I’m in disagreement with most on this list as well…
– The great thing about the Gold medal is that is seeks the best in the world. Limiting the contestants from a country minimizes that immensely.
– Gymnastic scoring changed from the old way because it was even more unfair and overly subjective. The new scoring way is more subjective and minimizes biased judging. The tie breaker makes no sense though.
– There’s way more to the story of Becky Hammon. She’s one of the best players in the WNBA, but isn’t making the Olympic team? Also, the rules in Russia (where she plays in the off season) dictate that teams can only have two U.S. WNBA players. This rule doesn’t apply if you have Russian citizenship. Hammon was able to up her contract value immensely by getting double citizenship and now makes $1 million a year playing basketball in Russia simply because she doesn’t count as one of the 2 limited players. She is one of the highest paid female basketball player now. She wants to play in the Olympics, and she’s Russian. Do you blame her? The U.S. women’s coach was pissed. Why? Don’t want to have to face such a great player? Your loss.
– The country representation thing does become a little odd. BYU had a guy who threw discus for Sweden, and he’s only got Swedish relatives. German has a player who had German grandparents. He was born and raised in the U.S. The coaching thing I don’t have as much of a problem with …
– Usain bolt broke two world records and won the gold, became the fastest man on earth, etc… I’d be jumping for joy if that were me. Now if we’re just talking about his showboating before he even won the race, it seems a little arrogant. But, I think he’ll stop that on his own.
– Some sports are boring to us, and a very big deal to other nations. Table tennis is huge in China and in Europe. China is 1/5 of the world.
If you want to talk about dropping events, get rid of tournament style sports like soccer, basketball, or baseball. At least for soccer there’s already World Cup in which the whole world plays in a tournament every four years.
I like to watch the more unique sports, meaning the ones you don’t see almost every night on TV (baseball or basketball for example). Table tennis was freaking crazy and awesome!
@ David
Baseball now has the WBC as well, and I don’t see the MLB halting the season any time soon to send players to the Olympics.

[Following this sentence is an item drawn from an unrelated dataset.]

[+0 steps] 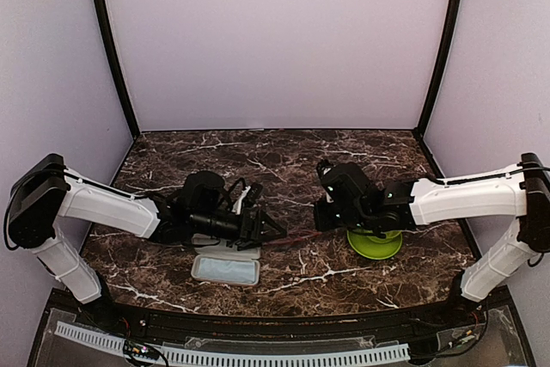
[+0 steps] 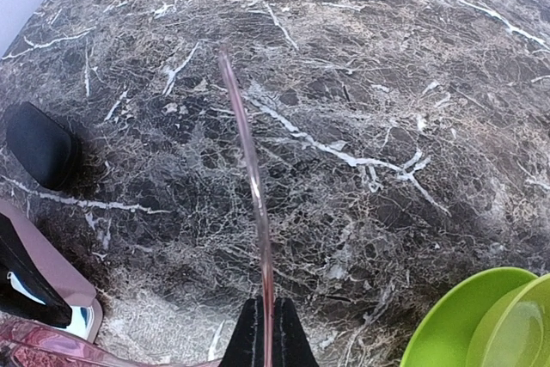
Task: Organize the sunglasses
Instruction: Pass from the right arm to the left
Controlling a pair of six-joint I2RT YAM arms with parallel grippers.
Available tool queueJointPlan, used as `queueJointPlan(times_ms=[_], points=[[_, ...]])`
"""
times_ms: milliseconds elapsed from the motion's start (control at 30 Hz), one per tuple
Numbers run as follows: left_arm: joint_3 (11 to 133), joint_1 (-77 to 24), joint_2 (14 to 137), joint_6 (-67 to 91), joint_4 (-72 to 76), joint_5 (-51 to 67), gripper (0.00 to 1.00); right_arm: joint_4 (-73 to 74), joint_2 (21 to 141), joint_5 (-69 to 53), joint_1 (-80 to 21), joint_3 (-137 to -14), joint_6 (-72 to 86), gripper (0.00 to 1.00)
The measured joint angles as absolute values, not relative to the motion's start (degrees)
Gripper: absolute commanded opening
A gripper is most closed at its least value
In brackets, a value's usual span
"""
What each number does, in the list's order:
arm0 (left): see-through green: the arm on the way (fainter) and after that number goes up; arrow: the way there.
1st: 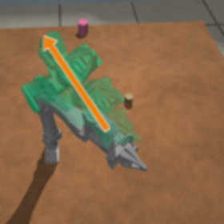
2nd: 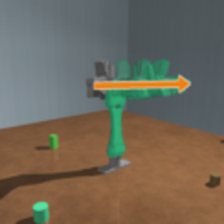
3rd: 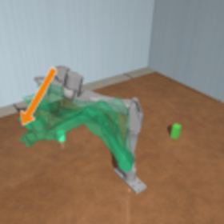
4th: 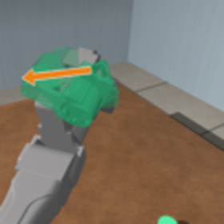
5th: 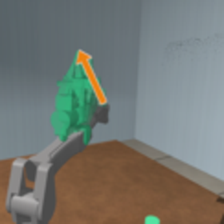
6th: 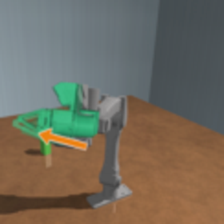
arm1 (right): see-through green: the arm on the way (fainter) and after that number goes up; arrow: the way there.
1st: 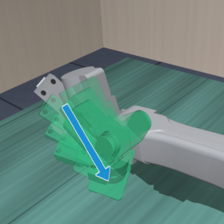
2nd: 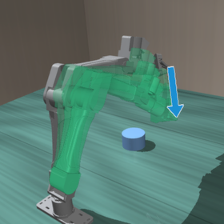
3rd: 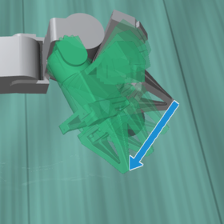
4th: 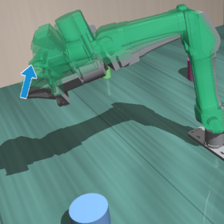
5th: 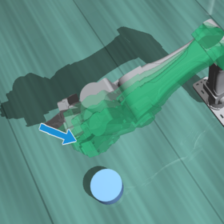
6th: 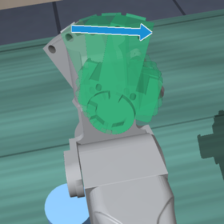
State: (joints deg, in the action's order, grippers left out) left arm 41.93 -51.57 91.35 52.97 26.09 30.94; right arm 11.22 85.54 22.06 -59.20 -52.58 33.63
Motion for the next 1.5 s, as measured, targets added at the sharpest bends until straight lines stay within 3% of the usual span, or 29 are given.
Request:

Basketball is nothing more than a showcase of the NBA talent, no matter what country they are playing for.
Soccer. Agreed.
I disagree with a lot on your list. Especially number 6. The Olympics is the only time you get to see all sorts of crappy sports and be entertained by them. Sport is sport. You’re looking at it from an American perspective. Ping Pong is huge in some countries. If anything, I think they need to add more sports. Golf, bowling, billiards, football, fishing, etc. It’s the place to show off who is the best of the best and if you happen to be the best damn trampolinist then more power to you and you deserve a gold medal to prove it.